Riforma pensioni e reddito di cittadinanza, flat tax e riduzione della pressione fiscale, misure di contrasto alla povertà e rottamazione delle cartelle di Equitalia: tanta la carne che il governo M5s-Lega sta mettendo sul fuoco della legge di Bilancio 2019 che si discuterà nelle prossime settimane. Ma è sfida tra Matteo Salvini e Luigi Di Maio sulle priorità della manovra. “Abbiamo discusso su numeri, conti e tempi per realizzare nell’arco della legislatura le nostre proposte per famiglie e imprese: smantellamento della legge Fornero, flat-tax, pace fiscale e chiusura delle liti con Equitalia, meno burocrazia per aziende e partite IVA, eliminazione delle accise più vecchie sulla benzina, interventi a favore dei Comuni, grande piano nazionale di manutenzione ordinaria e straordinaria”,  ha detto il vicepremier leghista, al termine del vertice del Carroccio sull’economia.

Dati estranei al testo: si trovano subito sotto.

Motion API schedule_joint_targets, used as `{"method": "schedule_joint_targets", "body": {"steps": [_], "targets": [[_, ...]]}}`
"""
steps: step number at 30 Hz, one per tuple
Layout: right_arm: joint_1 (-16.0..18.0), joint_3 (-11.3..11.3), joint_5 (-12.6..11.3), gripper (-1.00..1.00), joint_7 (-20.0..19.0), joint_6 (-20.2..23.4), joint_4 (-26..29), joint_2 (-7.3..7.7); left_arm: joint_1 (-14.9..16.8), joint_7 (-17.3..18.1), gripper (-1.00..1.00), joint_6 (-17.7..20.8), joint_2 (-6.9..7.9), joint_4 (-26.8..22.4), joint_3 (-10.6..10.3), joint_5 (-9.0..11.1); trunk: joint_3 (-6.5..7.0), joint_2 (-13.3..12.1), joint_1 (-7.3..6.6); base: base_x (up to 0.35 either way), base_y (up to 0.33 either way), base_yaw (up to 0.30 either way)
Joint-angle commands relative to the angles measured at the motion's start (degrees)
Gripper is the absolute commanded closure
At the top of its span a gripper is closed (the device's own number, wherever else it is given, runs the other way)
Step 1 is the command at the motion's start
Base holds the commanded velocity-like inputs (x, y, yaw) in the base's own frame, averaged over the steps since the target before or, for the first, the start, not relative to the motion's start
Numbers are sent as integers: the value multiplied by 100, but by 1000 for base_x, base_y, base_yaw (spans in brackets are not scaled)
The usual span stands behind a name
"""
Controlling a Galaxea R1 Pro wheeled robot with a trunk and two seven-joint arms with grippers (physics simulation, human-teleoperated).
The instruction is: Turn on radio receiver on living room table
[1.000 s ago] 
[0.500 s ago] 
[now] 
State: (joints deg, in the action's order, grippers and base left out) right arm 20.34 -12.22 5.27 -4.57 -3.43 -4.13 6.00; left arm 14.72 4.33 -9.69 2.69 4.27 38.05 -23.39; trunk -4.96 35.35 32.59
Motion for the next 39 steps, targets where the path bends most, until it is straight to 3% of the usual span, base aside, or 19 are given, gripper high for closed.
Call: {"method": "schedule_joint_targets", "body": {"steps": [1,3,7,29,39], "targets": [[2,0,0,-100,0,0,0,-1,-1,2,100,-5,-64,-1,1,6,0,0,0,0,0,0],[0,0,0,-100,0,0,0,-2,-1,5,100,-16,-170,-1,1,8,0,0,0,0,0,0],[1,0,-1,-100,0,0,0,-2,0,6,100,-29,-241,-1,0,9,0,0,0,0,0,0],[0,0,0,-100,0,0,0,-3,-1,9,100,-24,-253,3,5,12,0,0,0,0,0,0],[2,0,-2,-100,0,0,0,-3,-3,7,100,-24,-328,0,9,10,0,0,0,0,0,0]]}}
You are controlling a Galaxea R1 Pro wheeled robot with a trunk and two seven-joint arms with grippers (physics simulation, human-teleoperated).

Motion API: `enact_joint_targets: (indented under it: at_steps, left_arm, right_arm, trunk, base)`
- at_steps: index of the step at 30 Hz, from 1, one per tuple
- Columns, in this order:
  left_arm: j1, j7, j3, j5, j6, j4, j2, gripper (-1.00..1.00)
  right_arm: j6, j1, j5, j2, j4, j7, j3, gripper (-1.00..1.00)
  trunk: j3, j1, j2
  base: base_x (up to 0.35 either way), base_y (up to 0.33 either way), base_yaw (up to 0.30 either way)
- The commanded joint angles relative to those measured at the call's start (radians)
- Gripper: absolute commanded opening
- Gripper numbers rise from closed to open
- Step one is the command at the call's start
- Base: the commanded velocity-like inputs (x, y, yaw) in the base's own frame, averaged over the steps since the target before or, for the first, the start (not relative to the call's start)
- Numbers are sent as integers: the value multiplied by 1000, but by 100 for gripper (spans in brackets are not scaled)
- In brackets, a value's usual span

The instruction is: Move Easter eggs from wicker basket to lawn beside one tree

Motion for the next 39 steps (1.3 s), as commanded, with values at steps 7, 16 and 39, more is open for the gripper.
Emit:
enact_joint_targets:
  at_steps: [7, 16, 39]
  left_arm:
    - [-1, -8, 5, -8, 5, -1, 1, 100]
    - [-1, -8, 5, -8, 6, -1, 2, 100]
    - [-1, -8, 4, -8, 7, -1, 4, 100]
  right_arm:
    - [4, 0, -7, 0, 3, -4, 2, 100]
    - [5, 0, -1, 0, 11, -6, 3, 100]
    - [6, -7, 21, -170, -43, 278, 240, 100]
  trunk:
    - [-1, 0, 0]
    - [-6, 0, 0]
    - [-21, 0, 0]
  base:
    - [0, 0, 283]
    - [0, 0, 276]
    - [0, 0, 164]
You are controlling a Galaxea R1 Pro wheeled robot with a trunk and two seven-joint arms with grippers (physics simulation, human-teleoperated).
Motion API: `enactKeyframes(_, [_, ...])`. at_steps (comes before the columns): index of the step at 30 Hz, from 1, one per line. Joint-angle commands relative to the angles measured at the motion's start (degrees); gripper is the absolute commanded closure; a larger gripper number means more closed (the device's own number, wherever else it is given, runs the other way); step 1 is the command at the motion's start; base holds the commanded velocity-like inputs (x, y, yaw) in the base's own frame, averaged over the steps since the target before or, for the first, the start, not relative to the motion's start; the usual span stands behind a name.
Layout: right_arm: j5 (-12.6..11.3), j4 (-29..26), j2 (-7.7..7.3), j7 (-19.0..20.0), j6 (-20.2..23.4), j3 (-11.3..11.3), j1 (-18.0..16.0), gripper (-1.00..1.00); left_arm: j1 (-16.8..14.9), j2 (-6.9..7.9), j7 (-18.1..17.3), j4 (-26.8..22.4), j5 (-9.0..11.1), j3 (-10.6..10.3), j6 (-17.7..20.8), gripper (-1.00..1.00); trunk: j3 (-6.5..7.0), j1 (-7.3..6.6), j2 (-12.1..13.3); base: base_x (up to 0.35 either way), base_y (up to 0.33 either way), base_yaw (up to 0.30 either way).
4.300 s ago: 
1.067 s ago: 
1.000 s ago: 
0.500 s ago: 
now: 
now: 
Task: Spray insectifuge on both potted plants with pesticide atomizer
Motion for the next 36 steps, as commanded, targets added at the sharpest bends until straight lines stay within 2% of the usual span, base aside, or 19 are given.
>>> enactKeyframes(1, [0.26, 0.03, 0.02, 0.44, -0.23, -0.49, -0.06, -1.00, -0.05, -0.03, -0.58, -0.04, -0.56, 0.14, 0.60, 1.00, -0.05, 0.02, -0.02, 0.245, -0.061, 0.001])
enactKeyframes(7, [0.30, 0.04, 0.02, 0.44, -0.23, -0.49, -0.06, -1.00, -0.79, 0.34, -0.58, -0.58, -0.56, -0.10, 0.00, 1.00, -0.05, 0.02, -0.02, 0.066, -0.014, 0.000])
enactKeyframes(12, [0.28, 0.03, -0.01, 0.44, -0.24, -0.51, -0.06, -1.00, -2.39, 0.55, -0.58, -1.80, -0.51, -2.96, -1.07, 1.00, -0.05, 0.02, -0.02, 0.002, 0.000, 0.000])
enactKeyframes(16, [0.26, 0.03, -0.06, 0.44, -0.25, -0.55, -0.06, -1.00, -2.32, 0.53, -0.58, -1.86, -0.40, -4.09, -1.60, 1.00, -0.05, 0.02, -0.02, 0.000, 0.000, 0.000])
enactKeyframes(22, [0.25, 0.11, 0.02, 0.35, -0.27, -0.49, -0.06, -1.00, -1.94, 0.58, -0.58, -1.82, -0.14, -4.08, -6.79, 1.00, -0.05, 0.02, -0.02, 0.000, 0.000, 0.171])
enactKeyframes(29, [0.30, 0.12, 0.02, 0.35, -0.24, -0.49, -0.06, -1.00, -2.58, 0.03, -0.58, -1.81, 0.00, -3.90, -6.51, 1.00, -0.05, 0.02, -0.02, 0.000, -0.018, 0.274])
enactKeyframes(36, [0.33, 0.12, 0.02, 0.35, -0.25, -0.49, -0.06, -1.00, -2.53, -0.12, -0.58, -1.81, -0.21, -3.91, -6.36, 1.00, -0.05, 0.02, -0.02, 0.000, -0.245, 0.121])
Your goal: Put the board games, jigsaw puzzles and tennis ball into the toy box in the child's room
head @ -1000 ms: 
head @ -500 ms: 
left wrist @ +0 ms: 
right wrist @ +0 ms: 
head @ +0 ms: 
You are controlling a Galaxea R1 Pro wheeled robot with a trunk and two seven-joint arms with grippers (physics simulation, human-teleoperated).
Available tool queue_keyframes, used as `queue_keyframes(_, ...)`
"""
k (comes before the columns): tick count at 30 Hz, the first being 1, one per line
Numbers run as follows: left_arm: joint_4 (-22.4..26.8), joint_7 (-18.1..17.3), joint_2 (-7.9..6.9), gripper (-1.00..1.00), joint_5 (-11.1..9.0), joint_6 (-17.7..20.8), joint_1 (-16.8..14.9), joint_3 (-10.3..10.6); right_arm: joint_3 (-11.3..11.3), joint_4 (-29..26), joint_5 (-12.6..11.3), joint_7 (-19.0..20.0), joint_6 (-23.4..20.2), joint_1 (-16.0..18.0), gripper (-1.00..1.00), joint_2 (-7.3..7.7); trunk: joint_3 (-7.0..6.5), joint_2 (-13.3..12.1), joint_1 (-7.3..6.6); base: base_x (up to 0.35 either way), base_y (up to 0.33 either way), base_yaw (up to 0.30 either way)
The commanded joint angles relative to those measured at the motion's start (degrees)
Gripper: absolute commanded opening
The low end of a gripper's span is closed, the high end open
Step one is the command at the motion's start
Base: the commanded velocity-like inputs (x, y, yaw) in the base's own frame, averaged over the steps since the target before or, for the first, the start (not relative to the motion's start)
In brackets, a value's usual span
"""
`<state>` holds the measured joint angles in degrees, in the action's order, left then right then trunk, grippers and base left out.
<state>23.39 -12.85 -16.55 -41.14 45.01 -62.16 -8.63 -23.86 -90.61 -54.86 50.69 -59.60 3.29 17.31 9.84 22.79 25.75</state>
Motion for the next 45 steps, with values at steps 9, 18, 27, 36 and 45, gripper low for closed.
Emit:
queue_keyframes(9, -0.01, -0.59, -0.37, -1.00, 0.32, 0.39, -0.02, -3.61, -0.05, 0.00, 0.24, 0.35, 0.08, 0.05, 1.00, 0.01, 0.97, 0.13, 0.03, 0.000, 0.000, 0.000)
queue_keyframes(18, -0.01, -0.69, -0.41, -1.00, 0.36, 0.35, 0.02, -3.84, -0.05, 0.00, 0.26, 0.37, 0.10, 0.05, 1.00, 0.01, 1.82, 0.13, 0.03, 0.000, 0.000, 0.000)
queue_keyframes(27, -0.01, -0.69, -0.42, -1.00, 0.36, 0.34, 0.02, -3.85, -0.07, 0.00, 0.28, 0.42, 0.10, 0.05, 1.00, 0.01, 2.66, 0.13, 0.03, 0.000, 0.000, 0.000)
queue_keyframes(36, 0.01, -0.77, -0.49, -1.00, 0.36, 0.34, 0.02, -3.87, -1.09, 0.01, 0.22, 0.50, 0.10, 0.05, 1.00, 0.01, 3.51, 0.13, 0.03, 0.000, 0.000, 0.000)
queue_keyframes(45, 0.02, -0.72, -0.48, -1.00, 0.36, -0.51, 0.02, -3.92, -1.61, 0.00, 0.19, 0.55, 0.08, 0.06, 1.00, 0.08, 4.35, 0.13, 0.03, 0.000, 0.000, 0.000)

Ma a stretto giro arrivano le parole del vicepremier pentastellato Luigi Di Maio: “Io penso che questa debba essere una legge di bilancio coraggiosa – afferma -. Ho visto dai tg che si dice che poi se c’è spazio ‘vediamo per il reddito di cittadinanza se ci sono soldi’. Ho visto questa narrazione per cui prima si pensa a tutte le altre misure. 5 milioni di poveri, 8 milioni in povertà relativa, tanti giovani che cercano lavoro, tanti che ce l’hanno ma non arrivano a fine mese sono la priorità della legge di bilancio”. In serata, il ministro dell’Interno, rispondendo a una domanda sull’eventuale sforamento del 3%, ha detto: “Vedremo di rispettare tutte le regole tutti i vincoli e tutti gli impegni presi: si può fare far crescere questo paese e far star meglio gli italiani senza irritare coloro che ci osservano dall’alto. Vedremo – ha concluso – di essere bravi e convincenti”.

Nel frattempo cresce l’attesa sulla riforma pensioni.  Tra le misure attese in materia previdenziale su cui l’esecutivo continua ad accendere le speranza la proroga di Opzione donna, la  quota 100,  la quota 41   per i lavoratori precoci.